How do 3 points define a plane? I was solving a combinatorics problem which asked me to find the number of planes that can be constructed from a set of 25 points such that no 4 points in the set of 25 points are co-planar and then I researched about the questions as to how many points define a plane in general and came across the following link - https://answers.yahoo.com/question/index?qid=20090930201928AAL3FeN which says 3 points are sufficient to define a plane.
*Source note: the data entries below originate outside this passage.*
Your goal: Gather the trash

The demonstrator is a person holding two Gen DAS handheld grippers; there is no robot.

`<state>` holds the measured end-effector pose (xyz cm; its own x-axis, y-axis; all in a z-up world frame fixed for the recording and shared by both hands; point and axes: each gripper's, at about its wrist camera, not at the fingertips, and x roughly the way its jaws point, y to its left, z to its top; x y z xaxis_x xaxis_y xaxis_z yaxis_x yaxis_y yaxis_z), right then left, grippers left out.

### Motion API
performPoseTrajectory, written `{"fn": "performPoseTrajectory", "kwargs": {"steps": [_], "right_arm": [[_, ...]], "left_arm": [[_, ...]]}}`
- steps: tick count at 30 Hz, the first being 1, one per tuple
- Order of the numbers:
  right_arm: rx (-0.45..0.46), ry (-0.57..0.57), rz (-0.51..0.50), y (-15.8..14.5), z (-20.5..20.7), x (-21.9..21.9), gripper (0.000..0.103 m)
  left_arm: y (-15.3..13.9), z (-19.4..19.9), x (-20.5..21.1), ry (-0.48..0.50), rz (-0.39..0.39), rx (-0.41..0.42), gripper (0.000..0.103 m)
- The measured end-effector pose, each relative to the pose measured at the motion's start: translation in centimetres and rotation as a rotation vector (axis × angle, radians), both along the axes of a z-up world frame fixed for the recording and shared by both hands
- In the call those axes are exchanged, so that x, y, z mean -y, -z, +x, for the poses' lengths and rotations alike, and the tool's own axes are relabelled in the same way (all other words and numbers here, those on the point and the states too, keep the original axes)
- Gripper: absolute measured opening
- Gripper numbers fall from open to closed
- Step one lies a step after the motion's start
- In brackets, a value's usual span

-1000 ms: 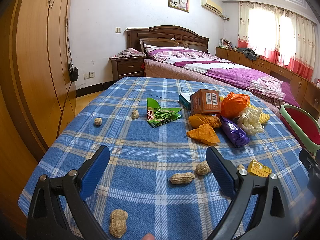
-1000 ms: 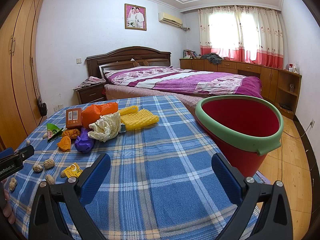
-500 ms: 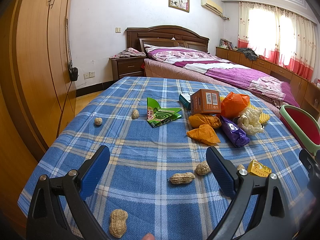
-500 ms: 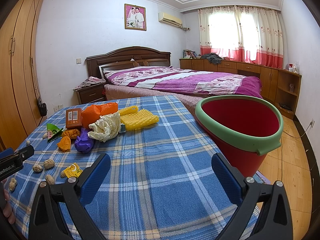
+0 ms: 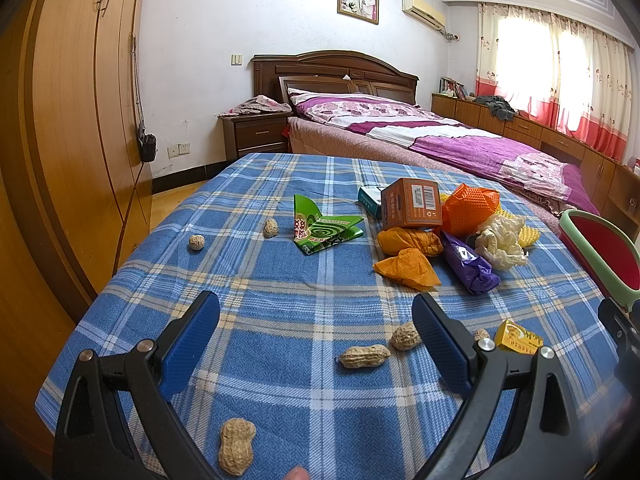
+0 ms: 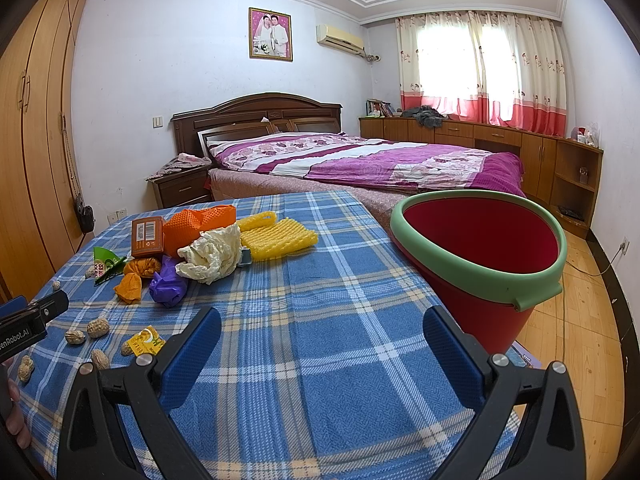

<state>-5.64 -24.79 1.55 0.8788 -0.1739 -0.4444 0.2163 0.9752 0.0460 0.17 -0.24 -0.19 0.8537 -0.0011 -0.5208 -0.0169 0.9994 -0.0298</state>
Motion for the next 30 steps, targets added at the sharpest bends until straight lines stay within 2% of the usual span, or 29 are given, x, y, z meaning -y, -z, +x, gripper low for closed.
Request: {"fn": "performPoseTrajectory", "kwargs": {"steps": [15, 20, 30], "right_arm": [[-0.004, 0.002, 0.003, 0.0, 0.1, 0.1, 0.103], [-0.056, -0.014, 0.037, 0.0, 0.7, 0.4, 0.103], [-0.094, -0.023, 0.128, -1.8, 3.0, 2.0, 0.103]], "left_arm": [[0.0, -0.1, 0.3, 0.013, 0.007, 0.0, 0.096], [-0.2, 0.4, 0.3, 0.037, 0.018, -0.02, 0.096], [-1.5, 4.5, -0.8, 0.06, -0.046, -0.129, 0.096]]}}
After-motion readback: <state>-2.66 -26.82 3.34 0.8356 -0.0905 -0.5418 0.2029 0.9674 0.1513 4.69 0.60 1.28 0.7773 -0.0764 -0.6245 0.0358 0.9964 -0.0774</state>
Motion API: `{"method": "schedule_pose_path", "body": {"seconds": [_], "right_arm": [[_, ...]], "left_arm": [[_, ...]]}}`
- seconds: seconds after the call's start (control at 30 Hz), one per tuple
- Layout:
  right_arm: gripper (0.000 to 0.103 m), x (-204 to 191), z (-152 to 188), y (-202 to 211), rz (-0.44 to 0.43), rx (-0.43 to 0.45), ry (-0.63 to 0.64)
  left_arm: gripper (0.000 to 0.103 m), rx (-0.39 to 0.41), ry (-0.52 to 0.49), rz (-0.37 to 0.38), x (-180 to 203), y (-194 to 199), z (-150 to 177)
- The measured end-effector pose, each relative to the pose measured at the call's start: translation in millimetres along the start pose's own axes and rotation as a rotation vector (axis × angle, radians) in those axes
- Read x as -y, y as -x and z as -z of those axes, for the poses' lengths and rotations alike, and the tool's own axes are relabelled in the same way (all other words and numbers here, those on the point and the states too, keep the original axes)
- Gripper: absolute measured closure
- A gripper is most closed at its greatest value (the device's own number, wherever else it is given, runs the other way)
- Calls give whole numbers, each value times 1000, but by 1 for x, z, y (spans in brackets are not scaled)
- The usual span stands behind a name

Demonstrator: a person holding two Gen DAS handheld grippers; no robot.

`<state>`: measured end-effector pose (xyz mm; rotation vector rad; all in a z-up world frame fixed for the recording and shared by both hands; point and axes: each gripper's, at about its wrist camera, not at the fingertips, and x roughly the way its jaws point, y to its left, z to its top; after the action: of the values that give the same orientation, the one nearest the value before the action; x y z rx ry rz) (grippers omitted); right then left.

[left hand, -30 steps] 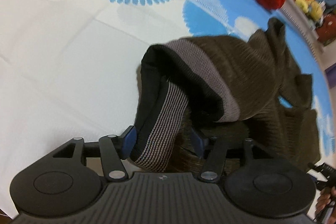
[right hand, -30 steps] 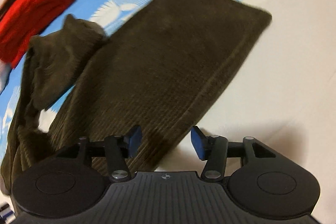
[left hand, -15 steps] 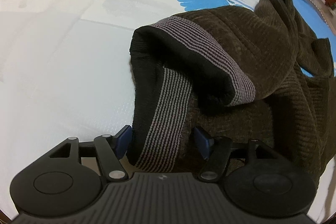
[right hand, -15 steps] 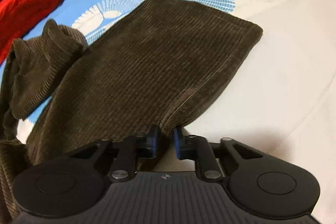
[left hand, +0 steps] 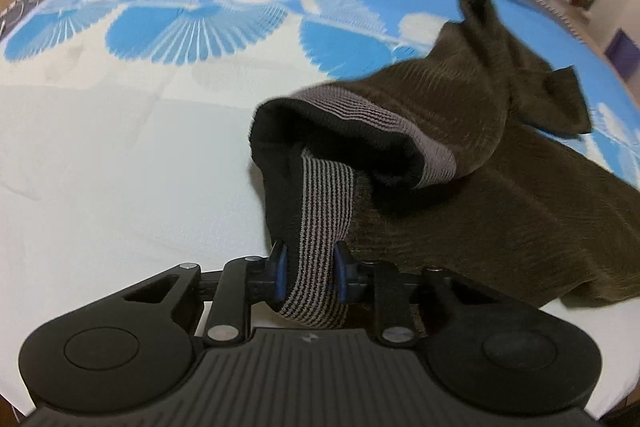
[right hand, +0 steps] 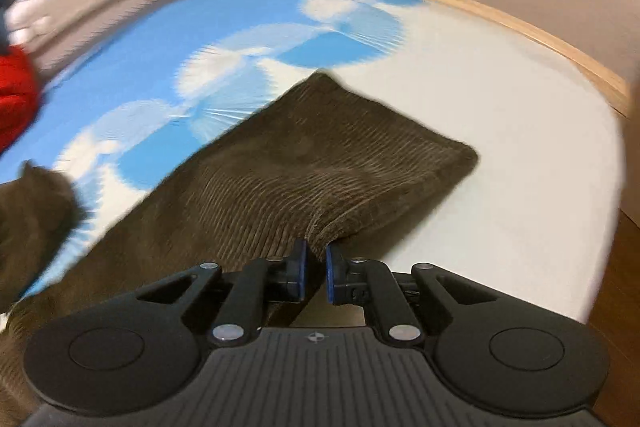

Can someone try to explain more generally using some examples as to how 3 points define a plane?
 A: If you look at the vector equation of a plane

$$P:\; \mathbf{p}+t\mathbf{u}+s\mathbf{v}$$

it's simple:  you need two vectors, $\mathbf{u},\mathbf{v}$, (linearly independent) and a point, $\mathbf{p}$. Given three points, we can take any two of them (assuming they're non collinear, which of course is necessary) and write out their coordinate differences to form vectors which we can use to write the plane. So what's the plane passing through say the points $(0,0,0), (1,0,0), (0,1,0)$?
Well, let's use the point $\mathbf{p}=(0,0,0)$ as the base point and form our direction vectors $\mathbf{u}=(1,0,0)-(0,0,0)=(1,0,0)$ and $\mathbf{v}=(1,0,0)-(0,1,0)=(1,-1,0)$ (you can pick any two of them, I chose these two for ease of computation and to illustrate the computation where both vectors don't end up looking exactly the same as the point) This gives us a plane equation:

$$P:\; t\begin{pmatrix} 1 \\ 0 \\ 0 \end{pmatrix}+s\begin{pmatrix} 1 \\ -1 \\ 0\end{pmatrix}=\{(x,y,z)\in\Bbb R^3 : x=t+s,\, y= -s,\, z=0\}$$

In more dimensions you do the same procedure, only with more coordinates. Let me demonstrate in $\Bbb R^4$ with points $(1,0,0,0),(3,0,0,0), (0,1,0,0)$ then I'll choose my base point to be $\mathbf{p}=(1,0,0,0)$ and my two direction vectors $\mathbf{u}=(3,0,0,0)-(1,0,0,0)=(2,0,0,0)$ and $\mathbf{v}=(3,0,0,0)-(0,1,0,0)=(3,-1,0,0)$ giving us
$$P:\; \begin{pmatrix} 1 \\ 0 \\ 0 \\0\end{pmatrix}+t\begin{pmatrix} 2 \\ 0 \\ 0 \\0\end{pmatrix}+s\begin{pmatrix} 3 \\-1\\ 0 \\ 0 \end{pmatrix}$$
$$=\{(x,y,z,w)\in\Bbb R^4: x=1+2t+3s,\, y= 2t-s,\, z=w=0\}.$$
Now there's a problem with $4$ points, namely the same problem with why $3$ points don't always determine a line:  if, for example, you asked what line are the points $(0,0,0),\, (1,0,0), \, (0,1,0)$ was in the first question you'd laugh at me. Why? Because there is no such line:  necessarily all points on a line have to have the same direction vector, since--by definition--a line is a set of points in $\Bbb R^n$ such that:

$$\ell:\; \mathbf{p}+t\mathbf{v}$$

for some base point, $\mathbf{p}$ and direction vector, $\mathbf{v}$.
When you have three points, and try to make all of them fit that equation, you get a system of equations that might not be solvable because there are too many restrictions, just like asking for positive numbers less than $-2$, i.e

$$\{x\in\Bbb R : x>0\text{ and } x<-2\}$$

You can ask for positive numbers (there are a TON) and you can ask for those less than $-2$, but just because you have two conditions doesn't mean they're compatible, it sometimes ends up that you some of them try and fight the others. The same is true with $4$ points:  since $3$ points determine the plane, it can be that you can pick another point in space which is not on that plane (unless you're working in $\Bbb R^2$ this is always possible). In which case, if you move your plane to include the missing points, you've got to move it away from the three you've already set up. Now, as before you can always keep three of the four, but there's no guarantee you can get them all:  most times it just isn't in the cards.
A: With 3 points defining a plane, the number of combinations is $^{25}C_3.   $ 
A surface going through 4 points has Gauss curvature positive or negative, never zero unless the fourth point is in the plane determined by the first three.